Omni-Dish: Photorealistic and Faithful Image Generation and Editing for Arbitrary Chinese Dishes
Huijie Liu, Bingcan Wang, Jie Hu, Xiaoming Wei, Guoliang Kang
TL;DR
Omni-Dish tackles the challenge of generating photorealistic and faithful images for arbitrary Chinese dishes from text. It introduces a large-scale, curated 100M dish name–image dataset, a two-stage recaption strategy, and a coarse-to-fine training regime to learn fine-grained culinary details, complemented by a high-quality caption library for inference. Building on the generation model, the authors develop a dish editing framework via Concept-Enhanced P2P and a DiT-based editing model trained with multi-task data, enabling precise addition/removal of ingredients and other edits. Extensive experiments using automated metrics and human evaluations demonstrate state-of-the-art performance in both dish generation fidelity and editing effectiveness, highlighting Omni-Dish’s potential for culinary content creation, e-commerce, and domain-specific image manipulation.
Abstract
Dish images play a crucial role in the digital era, with the demand for culturally distinctive dish images continuously increasing due to the digitization of the food industry and e-commerce.
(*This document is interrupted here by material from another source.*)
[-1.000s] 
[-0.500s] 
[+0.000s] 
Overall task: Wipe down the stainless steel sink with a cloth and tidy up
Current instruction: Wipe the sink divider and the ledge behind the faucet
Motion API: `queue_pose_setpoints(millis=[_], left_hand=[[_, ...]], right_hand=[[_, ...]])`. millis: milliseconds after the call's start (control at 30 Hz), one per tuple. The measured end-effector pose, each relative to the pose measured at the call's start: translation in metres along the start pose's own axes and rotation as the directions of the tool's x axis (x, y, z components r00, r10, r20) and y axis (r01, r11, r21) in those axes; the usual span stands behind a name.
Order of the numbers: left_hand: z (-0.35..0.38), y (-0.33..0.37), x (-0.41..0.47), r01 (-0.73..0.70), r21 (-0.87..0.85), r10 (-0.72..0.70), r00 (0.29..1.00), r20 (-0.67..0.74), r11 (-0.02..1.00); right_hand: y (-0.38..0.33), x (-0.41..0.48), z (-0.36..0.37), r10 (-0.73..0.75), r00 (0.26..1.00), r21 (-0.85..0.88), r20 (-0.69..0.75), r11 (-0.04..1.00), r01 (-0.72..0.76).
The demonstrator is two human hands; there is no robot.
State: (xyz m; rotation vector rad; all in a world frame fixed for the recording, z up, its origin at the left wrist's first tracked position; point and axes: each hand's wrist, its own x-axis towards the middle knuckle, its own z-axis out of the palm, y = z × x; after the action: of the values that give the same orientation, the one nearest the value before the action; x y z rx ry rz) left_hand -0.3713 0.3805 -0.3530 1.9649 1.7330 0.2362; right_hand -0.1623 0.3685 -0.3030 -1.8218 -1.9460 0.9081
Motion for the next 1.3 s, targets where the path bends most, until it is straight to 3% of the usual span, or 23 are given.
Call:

In general cases, existing text-to-image generation models excel in producing high-quality images; however, they struggle to capture diverse characteristics and faithful details of specific domains, particularly Chinese dishes. To address this limitation, we propose Omni-Dish, the first text-to-image generation model specifically tailored for Chinese dishes. We develop a comprehensive dish curation pipeline, building the largest dish dataset to date. Additionally, we introduce a recaption strategy and employ a coarse-to-fine training scheme to help the model better learn fine-grained culinary nuances. During inference, we enhance the user's textual input using a pre-constructed high-quality caption library and a large language model, enabling more photorealistic and faithful image generation. Furthermore, to extend our model's capability for dish editing tasks, we propose Concept-Enhanced P2P. Based on this approach, we build a dish editing dataset and train a specialized editing model. Extensive experiments demonstrate the superiority of our methods.